I was curious about it yesterday - if it would be something worth getting into, as Jesse seems to be the only person on the east coast (and I am on the east coast ), but I don't know hardly enough about bettas, and I believe it's difficult to really get your name out there and earn trust. Plus it seems to be a pretty thankless job.

But maybe someday, if I ever get more serious about it, lol.


----------



## AukWord (Mar 15, 2015)

totalnoob said:


> I was curious about it yesterday - if it would be something worth getting into, as Jesse seems to be the only person on the east coast (and I am on the east coast ), but I don't know hardly enough about bettas, and I believe it's difficult to really get your name out there and earn trust. Plus it seems to be a pretty thankless job.
> 
> But maybe someday, if I ever get more serious about it, lol.


Hmm, looking at your location, I'm one state over from you.

If you're super awesome at correspondence and nit-picky little business details, I'll handle all the Betta care and fielding phone calls. 

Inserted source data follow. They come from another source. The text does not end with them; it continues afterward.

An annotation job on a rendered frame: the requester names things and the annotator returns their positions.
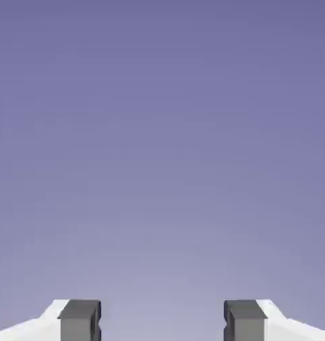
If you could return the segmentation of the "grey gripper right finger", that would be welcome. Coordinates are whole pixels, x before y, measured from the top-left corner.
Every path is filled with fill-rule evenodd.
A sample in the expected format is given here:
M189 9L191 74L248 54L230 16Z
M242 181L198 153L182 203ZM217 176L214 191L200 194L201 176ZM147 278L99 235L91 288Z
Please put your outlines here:
M223 341L325 341L325 330L287 318L270 299L224 301Z

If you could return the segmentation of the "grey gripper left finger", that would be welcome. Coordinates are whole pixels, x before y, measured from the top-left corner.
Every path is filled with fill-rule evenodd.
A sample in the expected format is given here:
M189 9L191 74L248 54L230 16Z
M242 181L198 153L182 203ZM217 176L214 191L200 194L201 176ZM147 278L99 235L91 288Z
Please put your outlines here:
M0 330L0 341L102 341L100 300L54 299L37 318Z

We'll be rich! (Not.) :lol:

Edit to add--there is the slight hurdle, also, that we need to learn to speak and read/write Indo and Thai. Easy peezy, right?


----------



## totalnoob (Jun 4, 2015)

AukWord said:


> Hmm, looking at your location, I'm one state over from you.
> 
> If you're super awesome at correspondence and nit-picky little business details, I'll handle all the Betta care and fielding phone calls.
> 
> ...


Hahahaha, I would totally do that, as long as I could be my own boss and work from home (which is actually WHY I was looking at it, lol! I don't want to do my current job forever, and one that would let me work from home and chill with my fishes during the day would be stellar). I am actually pretty good at communication and attention to detail...but I have no formal business training, lol (but yay Coursera???).

I probably travel to your state quite a lot for my current job. I travel regionally between NJ, PA, DE, VA, WV, MD, and DC. 

But back on topic, I just emailed my seller and asked if she could please let me know which shipment on what date she was going to send my fish, and which transhipper she was planning to send him to, so I can make sure to arrange payment with that transhipper. Is that about right?

*ETA*: I could totally learn Thai, it can't be *that* hard, right? Isn't that why we have Rosetta Stone? (dripping with sarcasm). My seller emailed me back and said she could ship to Linda Olson on July 18, but then asked if I needed a different transhipper, she can send to Julie, Koo or Jesse. I said please send to Koo Yang and asked when his date was. I have not heard positive things about Linda, and since this particular fish is a gorgeous koi HMPK, I don't really want to chance Linda (I have read that she keeps fish for a long time, or sometimes keeps them indefinitely! O_O That is a scary prospect). I have heard nothing but positive things about Koo. She said he has a shipment next Sunday, so I asked her to send it to him. *fingers crossed* I'll call him on Monday and if I can't get him by phone, I'll try the email like you suggested. Should I include a link to the fish in my email?


----------



## AukWord (Mar 15, 2015)

Yep, sounds right.

I'm in WV, and I had the same thoughts, about mostly working from home. (Some of my work is from home now anyway.)

You have to be close to an international airport--you probably already found that out from Mr. Google, and a few other requirements, but I balked at the language requirements of the situation, plus I despise paperwork.


----------



## totalnoob (Jun 4, 2015)

AukWord said:


> Yep, sounds right.
> 
> I'm in WV, and I had the same thoughts, about mostly working from home. (Some of my work is from home now anyway.)
> 
> You have to be close to an international airport--you probably already found that out from Mr. Google, and a few other requirements, but I balked at the language requirements of the situation, plus I despise paperwork.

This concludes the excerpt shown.